» **WHAT THIS TASK INVOLVES**
Exclude the images and transcribe the entries below precisely.

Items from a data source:
━━━━━━━━━━━━━━━━━━━━━━━━━━━━━━

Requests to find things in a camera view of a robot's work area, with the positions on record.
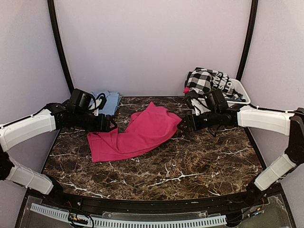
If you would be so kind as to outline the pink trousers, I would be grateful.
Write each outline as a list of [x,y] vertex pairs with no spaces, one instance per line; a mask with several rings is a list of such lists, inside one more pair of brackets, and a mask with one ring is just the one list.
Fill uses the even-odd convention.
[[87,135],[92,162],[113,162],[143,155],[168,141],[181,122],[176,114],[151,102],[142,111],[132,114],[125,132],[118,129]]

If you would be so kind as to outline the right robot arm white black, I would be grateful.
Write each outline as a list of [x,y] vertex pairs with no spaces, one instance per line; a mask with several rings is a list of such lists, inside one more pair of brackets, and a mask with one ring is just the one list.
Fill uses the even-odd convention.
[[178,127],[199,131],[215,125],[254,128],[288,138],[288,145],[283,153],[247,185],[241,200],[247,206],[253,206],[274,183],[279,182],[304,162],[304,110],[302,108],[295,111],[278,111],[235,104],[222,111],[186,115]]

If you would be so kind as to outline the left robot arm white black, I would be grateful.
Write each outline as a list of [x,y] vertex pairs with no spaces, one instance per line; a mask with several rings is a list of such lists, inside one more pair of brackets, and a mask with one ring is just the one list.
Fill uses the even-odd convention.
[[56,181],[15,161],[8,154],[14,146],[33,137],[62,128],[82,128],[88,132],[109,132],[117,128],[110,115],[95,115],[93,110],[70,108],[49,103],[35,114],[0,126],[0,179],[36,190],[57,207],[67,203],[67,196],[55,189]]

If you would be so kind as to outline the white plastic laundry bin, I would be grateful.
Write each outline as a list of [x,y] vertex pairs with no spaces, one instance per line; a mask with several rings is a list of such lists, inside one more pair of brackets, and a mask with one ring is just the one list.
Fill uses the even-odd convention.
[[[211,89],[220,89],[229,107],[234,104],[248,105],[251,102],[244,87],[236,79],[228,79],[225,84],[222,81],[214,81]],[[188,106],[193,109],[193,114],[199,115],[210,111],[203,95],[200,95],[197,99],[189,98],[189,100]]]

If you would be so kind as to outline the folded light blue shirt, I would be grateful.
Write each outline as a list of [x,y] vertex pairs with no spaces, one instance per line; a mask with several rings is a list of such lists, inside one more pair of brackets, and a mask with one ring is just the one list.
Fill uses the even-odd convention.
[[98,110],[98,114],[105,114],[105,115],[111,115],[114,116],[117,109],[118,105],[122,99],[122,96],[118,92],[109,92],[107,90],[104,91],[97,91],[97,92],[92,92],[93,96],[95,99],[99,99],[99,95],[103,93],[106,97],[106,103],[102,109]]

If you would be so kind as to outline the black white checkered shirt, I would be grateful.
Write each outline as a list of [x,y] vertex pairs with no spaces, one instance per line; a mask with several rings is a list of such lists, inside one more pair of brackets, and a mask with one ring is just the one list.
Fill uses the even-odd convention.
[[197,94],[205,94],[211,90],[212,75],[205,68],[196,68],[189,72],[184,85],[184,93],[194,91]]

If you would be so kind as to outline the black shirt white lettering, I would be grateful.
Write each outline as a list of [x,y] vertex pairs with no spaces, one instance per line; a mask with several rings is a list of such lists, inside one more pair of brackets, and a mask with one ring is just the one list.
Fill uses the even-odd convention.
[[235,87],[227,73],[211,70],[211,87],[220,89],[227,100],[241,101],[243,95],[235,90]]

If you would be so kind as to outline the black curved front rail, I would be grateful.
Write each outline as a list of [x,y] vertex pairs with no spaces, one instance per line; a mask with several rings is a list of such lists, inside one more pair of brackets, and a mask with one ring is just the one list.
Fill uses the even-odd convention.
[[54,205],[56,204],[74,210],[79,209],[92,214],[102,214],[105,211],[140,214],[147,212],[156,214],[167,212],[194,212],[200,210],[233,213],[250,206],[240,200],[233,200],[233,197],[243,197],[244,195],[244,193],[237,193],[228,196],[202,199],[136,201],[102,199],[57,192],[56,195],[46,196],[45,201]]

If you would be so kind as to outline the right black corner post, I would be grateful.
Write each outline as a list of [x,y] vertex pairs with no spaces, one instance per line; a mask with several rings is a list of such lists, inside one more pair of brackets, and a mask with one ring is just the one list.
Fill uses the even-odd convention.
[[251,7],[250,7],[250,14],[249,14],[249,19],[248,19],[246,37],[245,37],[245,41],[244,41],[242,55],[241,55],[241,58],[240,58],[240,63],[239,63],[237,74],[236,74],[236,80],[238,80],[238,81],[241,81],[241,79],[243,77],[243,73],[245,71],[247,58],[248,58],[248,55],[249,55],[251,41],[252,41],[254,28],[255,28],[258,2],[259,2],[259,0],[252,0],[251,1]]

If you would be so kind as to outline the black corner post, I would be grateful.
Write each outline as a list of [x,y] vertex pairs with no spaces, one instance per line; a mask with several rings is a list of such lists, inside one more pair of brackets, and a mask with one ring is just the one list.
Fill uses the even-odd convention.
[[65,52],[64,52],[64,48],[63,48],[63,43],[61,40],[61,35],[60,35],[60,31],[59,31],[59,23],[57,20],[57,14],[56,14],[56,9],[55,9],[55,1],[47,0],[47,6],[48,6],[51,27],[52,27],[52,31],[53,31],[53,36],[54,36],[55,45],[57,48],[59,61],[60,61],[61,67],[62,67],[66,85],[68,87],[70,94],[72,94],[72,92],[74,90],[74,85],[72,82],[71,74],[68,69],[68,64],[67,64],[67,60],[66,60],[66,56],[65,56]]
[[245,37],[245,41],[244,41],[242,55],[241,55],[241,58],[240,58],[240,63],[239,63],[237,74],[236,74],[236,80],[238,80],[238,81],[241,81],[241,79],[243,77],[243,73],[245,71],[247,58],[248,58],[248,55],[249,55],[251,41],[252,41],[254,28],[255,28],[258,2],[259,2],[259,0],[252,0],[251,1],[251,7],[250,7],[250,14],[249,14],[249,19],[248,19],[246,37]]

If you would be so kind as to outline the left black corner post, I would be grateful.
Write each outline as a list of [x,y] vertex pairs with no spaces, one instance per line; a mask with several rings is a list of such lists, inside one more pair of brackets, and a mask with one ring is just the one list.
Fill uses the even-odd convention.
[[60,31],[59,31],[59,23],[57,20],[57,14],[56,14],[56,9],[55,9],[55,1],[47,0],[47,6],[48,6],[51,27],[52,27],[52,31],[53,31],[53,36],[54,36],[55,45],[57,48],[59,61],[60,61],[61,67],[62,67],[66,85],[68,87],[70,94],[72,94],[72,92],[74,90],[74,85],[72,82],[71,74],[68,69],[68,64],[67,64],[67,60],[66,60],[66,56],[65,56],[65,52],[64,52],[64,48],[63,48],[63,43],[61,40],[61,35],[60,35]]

━━━━━━━━━━━━━━━━━━━━━━━━━━━━━━

» **ANSWER TO THIS TASK**
Requests to find things in a camera view of a robot's work area, with the positions on record.
If you would be so kind as to outline the pink trousers, I would be grateful.
Write each outline as a list of [x,y] vertex pairs with no spaces, one instance per line; a mask with several rings is a list of such lists, inside one more pair of brackets, and a mask with one ring is just the one list.
Fill uses the even-odd convention.
[[87,135],[92,162],[113,162],[143,155],[168,141],[181,122],[176,114],[151,102],[142,111],[132,114],[125,132],[118,129]]

If you would be so kind as to outline the right robot arm white black, I would be grateful.
Write each outline as a list of [x,y] vertex pairs with no spaces, one instance per line; a mask with several rings is a list of such lists, inside one more pair of brackets, and a mask with one ring is just the one list.
Fill uses the even-odd convention.
[[178,127],[199,131],[215,125],[254,128],[288,138],[288,145],[283,153],[247,185],[241,200],[247,206],[253,206],[274,183],[279,182],[304,162],[304,110],[302,108],[295,111],[278,111],[235,104],[222,111],[186,115]]

If you would be so kind as to outline the left robot arm white black, I would be grateful.
Write each outline as a list of [x,y] vertex pairs with no spaces, one instance per line; a mask with several rings is a list of such lists, inside one more pair of brackets, and a mask with one ring is just the one list.
Fill uses the even-odd convention.
[[56,181],[15,161],[8,154],[14,146],[33,137],[62,128],[82,128],[88,132],[109,132],[117,128],[110,115],[95,115],[93,110],[70,108],[49,103],[35,114],[0,126],[0,179],[36,190],[57,207],[67,203],[67,196],[55,189]]

If you would be so kind as to outline the white plastic laundry bin, I would be grateful.
Write each outline as a list of [x,y] vertex pairs with no spaces, one instance per line; a mask with several rings is a list of such lists, inside one more pair of brackets, and a mask with one ring is just the one list.
Fill uses the even-odd convention.
[[[211,89],[220,89],[229,107],[234,104],[248,105],[251,102],[244,87],[236,79],[228,79],[225,84],[222,81],[214,81]],[[188,106],[193,109],[193,114],[199,115],[210,111],[203,95],[200,95],[197,99],[189,98],[189,100]]]

If you would be so kind as to outline the folded light blue shirt, I would be grateful.
Write each outline as a list of [x,y] vertex pairs with no spaces, one instance per line; a mask with several rings is a list of such lists, inside one more pair of brackets, and a mask with one ring is just the one list.
Fill uses the even-odd convention.
[[98,110],[98,114],[105,114],[105,115],[111,115],[114,116],[117,109],[118,105],[122,99],[122,96],[118,92],[109,92],[107,90],[104,91],[97,91],[97,92],[92,92],[93,96],[95,99],[99,99],[99,95],[103,93],[106,97],[106,103],[102,109]]

If you would be so kind as to outline the black white checkered shirt, I would be grateful.
Write each outline as a list of [x,y] vertex pairs with no spaces, one instance per line; a mask with several rings is a list of such lists, inside one more pair of brackets, and a mask with one ring is just the one list.
Fill uses the even-odd convention.
[[197,94],[205,94],[211,90],[212,75],[205,68],[196,68],[189,72],[184,85],[184,93],[194,91]]

If you would be so kind as to outline the black shirt white lettering, I would be grateful.
Write each outline as a list of [x,y] vertex pairs with no spaces, one instance per line; a mask with several rings is a list of such lists, inside one more pair of brackets, and a mask with one ring is just the one list.
Fill uses the even-odd convention.
[[235,87],[227,73],[211,70],[211,87],[220,89],[227,100],[241,101],[243,95],[235,90]]

If you would be so kind as to outline the black curved front rail, I would be grateful.
Write each outline as a list of [x,y] vertex pairs with no spaces, one instance per line; a mask with several rings is a list of such lists, inside one more pair of brackets, and a mask with one ring is just the one list.
Fill uses the even-odd convention.
[[54,205],[56,204],[74,210],[79,209],[92,214],[102,214],[105,211],[140,214],[147,212],[156,214],[167,212],[194,212],[200,210],[233,213],[250,206],[240,200],[233,200],[233,197],[243,197],[244,195],[244,193],[237,193],[228,196],[202,199],[136,201],[102,199],[57,192],[56,195],[46,196],[45,201]]

If you would be so kind as to outline the right black corner post, I would be grateful.
Write each outline as a list of [x,y] vertex pairs with no spaces, one instance per line; a mask with several rings is a list of such lists, inside one more pair of brackets, and a mask with one ring is just the one list.
Fill uses the even-odd convention.
[[251,7],[250,7],[250,14],[249,14],[249,19],[248,19],[246,37],[245,37],[245,41],[244,41],[242,55],[241,55],[241,58],[240,58],[240,63],[239,63],[237,74],[236,74],[236,80],[238,80],[238,81],[241,81],[241,79],[243,77],[243,73],[245,71],[247,58],[248,58],[248,55],[249,55],[251,41],[252,41],[254,28],[255,28],[258,2],[259,2],[259,0],[252,0],[251,1]]

If you would be so kind as to outline the black corner post, I would be grateful.
Write each outline as a list of [x,y] vertex pairs with no spaces, one instance per line; a mask with several rings is a list of such lists, inside one more pair of brackets, and a mask with one ring is just the one list.
Fill uses the even-odd convention.
[[65,52],[64,52],[64,48],[63,48],[63,43],[61,40],[61,35],[60,35],[60,31],[59,31],[59,23],[57,20],[57,14],[56,14],[56,9],[55,9],[55,1],[47,0],[47,6],[48,6],[51,27],[52,27],[52,31],[53,31],[53,36],[54,36],[55,45],[57,48],[59,61],[60,61],[61,67],[62,67],[66,85],[68,87],[70,94],[72,94],[72,92],[74,90],[74,85],[72,82],[71,74],[68,69],[68,64],[67,64],[67,60],[66,60],[66,56],[65,56]]
[[245,37],[245,41],[244,41],[242,55],[241,55],[241,58],[240,58],[240,63],[239,63],[237,74],[236,74],[236,80],[238,80],[238,81],[241,81],[241,79],[243,77],[243,73],[245,71],[247,58],[248,58],[248,55],[249,55],[251,41],[252,41],[254,28],[255,28],[258,2],[259,2],[259,0],[252,0],[251,1],[251,7],[250,7],[250,14],[249,14],[249,19],[248,19],[246,37]]

If you would be so kind as to outline the left black corner post, I would be grateful.
Write each outline as a list of [x,y] vertex pairs with no spaces, one instance per line; a mask with several rings is a list of such lists, inside one more pair of brackets, and a mask with one ring is just the one list.
Fill uses the even-odd convention.
[[60,31],[59,31],[59,23],[57,20],[57,14],[56,14],[56,9],[55,9],[55,1],[47,0],[47,6],[48,6],[51,27],[52,27],[52,31],[53,31],[53,36],[54,36],[55,45],[57,48],[59,61],[60,61],[61,67],[62,67],[66,85],[68,87],[70,94],[72,94],[72,92],[74,90],[74,85],[72,82],[71,74],[68,69],[68,64],[67,64],[67,60],[66,60],[66,56],[65,56],[65,52],[64,52],[64,48],[63,48],[63,43],[61,40],[61,35],[60,35]]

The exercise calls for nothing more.